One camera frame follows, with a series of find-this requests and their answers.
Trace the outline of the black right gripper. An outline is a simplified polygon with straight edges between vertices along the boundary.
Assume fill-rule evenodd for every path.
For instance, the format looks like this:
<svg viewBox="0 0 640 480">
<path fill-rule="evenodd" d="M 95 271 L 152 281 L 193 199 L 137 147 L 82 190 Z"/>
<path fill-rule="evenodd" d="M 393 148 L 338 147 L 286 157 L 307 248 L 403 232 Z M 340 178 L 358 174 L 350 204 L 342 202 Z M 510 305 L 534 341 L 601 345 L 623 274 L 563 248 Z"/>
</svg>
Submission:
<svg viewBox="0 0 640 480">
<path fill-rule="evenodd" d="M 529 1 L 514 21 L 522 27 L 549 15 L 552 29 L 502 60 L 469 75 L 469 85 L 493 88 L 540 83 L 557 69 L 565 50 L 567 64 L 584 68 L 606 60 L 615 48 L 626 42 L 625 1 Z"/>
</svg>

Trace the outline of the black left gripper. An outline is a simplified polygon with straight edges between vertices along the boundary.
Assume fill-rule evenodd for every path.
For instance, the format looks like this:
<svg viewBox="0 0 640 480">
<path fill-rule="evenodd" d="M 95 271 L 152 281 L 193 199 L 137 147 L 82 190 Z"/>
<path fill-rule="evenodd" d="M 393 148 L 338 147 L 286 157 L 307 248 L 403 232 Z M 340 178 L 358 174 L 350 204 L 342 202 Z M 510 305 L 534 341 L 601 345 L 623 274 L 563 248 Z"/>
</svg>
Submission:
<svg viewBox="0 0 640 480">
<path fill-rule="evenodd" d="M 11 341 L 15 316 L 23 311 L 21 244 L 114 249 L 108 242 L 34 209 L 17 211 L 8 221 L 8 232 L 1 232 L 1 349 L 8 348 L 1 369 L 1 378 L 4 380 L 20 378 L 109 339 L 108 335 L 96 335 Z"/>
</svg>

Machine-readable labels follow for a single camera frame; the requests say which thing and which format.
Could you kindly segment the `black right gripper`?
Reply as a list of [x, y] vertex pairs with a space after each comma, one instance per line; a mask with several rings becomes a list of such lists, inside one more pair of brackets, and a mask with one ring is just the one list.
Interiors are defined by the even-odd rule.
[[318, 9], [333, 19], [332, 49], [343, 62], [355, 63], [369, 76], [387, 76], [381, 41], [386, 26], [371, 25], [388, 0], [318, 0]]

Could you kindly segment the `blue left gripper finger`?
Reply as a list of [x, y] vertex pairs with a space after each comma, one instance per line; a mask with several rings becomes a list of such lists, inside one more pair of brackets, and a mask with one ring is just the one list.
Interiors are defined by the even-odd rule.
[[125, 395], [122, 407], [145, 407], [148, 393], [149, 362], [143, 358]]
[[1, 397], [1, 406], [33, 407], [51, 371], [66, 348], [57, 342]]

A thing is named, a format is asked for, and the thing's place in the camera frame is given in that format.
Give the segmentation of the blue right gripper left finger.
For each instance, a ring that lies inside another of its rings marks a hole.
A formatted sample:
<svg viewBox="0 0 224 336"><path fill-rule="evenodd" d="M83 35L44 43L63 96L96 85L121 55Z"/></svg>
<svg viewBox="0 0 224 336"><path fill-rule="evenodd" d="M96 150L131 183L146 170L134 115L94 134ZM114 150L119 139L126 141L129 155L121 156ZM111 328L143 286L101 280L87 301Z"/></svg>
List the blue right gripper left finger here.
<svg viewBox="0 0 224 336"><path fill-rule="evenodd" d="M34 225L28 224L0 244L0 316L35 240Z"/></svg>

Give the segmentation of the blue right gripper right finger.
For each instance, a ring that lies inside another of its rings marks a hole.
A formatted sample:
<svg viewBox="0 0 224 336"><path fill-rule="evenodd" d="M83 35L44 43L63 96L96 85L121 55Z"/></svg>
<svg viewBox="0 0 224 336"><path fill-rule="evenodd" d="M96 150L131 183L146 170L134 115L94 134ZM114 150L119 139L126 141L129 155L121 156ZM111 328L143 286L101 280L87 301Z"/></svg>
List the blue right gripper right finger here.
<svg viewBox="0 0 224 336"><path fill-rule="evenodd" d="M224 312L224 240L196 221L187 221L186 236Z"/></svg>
==========
## Instructions to follow:
Restate the listing above word for word.

## Problem solution:
One camera frame follows, with a series of find-this requests and their answers.
Trace the outline of the black right gripper. An outline is a simplified polygon with straight edges between vertices along the boundary.
Assume fill-rule evenodd for every path.
For instance, the format looks like this:
<svg viewBox="0 0 640 480">
<path fill-rule="evenodd" d="M 95 271 L 152 281 L 193 199 L 137 147 L 82 190 Z"/>
<path fill-rule="evenodd" d="M 393 148 L 338 147 L 286 157 L 307 248 L 403 232 Z M 340 178 L 358 174 L 350 204 L 342 202 Z M 510 305 L 534 341 L 601 345 L 623 274 L 563 248 Z"/>
</svg>
Submission:
<svg viewBox="0 0 640 480">
<path fill-rule="evenodd" d="M 529 1 L 514 21 L 522 27 L 549 15 L 552 29 L 502 60 L 469 75 L 469 85 L 493 88 L 540 83 L 557 69 L 565 50 L 567 64 L 584 68 L 606 60 L 615 48 L 626 42 L 625 1 Z"/>
</svg>

Trace the outline of the black left gripper. An outline is a simplified polygon with straight edges between vertices along the boundary.
Assume fill-rule evenodd for every path.
For instance, the format looks like this:
<svg viewBox="0 0 640 480">
<path fill-rule="evenodd" d="M 95 271 L 152 281 L 193 199 L 137 147 L 82 190 Z"/>
<path fill-rule="evenodd" d="M 393 148 L 338 147 L 286 157 L 307 248 L 403 232 Z M 340 178 L 358 174 L 350 204 L 342 202 Z M 510 305 L 534 341 L 601 345 L 623 274 L 563 248 Z"/>
</svg>
Submission:
<svg viewBox="0 0 640 480">
<path fill-rule="evenodd" d="M 11 341 L 15 316 L 23 311 L 21 244 L 114 249 L 108 242 L 34 209 L 17 211 L 8 221 L 8 232 L 1 232 L 1 349 L 8 348 L 1 369 L 1 378 L 4 380 L 20 378 L 109 339 L 108 335 L 96 335 Z"/>
</svg>

Machine-readable labels follow for a single camera frame; the requests say which thing and which format.
Could you kindly segment the `black right gripper`?
Reply as a list of [x, y] vertex pairs with a space after each comma, one instance per line; a mask with several rings becomes a list of such lists, inside one more pair of brackets, and a mask with one ring is just the one list.
Interiors are defined by the even-odd rule.
[[318, 9], [333, 19], [332, 49], [343, 62], [355, 63], [369, 76], [387, 76], [381, 41], [386, 26], [371, 25], [388, 0], [318, 0]]

Could you kindly segment the `blue left gripper finger`?
Reply as a list of [x, y] vertex pairs with a space after each comma, one instance per line; a mask with several rings becomes a list of such lists, inside one more pair of brackets, and a mask with one ring is just the one list.
Interiors are defined by the even-odd rule.
[[125, 395], [122, 407], [145, 407], [148, 393], [149, 362], [143, 358]]
[[1, 397], [1, 406], [33, 407], [51, 371], [66, 348], [57, 342]]

A thing is named, a format is asked for, and the thing's place in the camera frame is given in that format.
Give the segmentation of the blue right gripper left finger.
For each instance, a ring that lies inside another of its rings marks a hole.
A formatted sample:
<svg viewBox="0 0 224 336"><path fill-rule="evenodd" d="M83 35L44 43L63 96L96 85L121 55Z"/></svg>
<svg viewBox="0 0 224 336"><path fill-rule="evenodd" d="M96 150L131 183L146 170L134 115L94 134ZM114 150L119 139L126 141L129 155L121 156ZM111 328L143 286L101 280L87 301Z"/></svg>
List the blue right gripper left finger here.
<svg viewBox="0 0 224 336"><path fill-rule="evenodd" d="M34 225L28 224L0 244L0 316L35 240Z"/></svg>

Give the segmentation of the blue right gripper right finger.
For each instance, a ring that lies inside another of its rings marks a hole.
A formatted sample:
<svg viewBox="0 0 224 336"><path fill-rule="evenodd" d="M83 35L44 43L63 96L96 85L121 55Z"/></svg>
<svg viewBox="0 0 224 336"><path fill-rule="evenodd" d="M96 150L131 183L146 170L134 115L94 134ZM114 150L119 139L126 141L129 155L121 156ZM111 328L143 286L101 280L87 301Z"/></svg>
List the blue right gripper right finger here.
<svg viewBox="0 0 224 336"><path fill-rule="evenodd" d="M224 312L224 240L196 221L187 221L186 236Z"/></svg>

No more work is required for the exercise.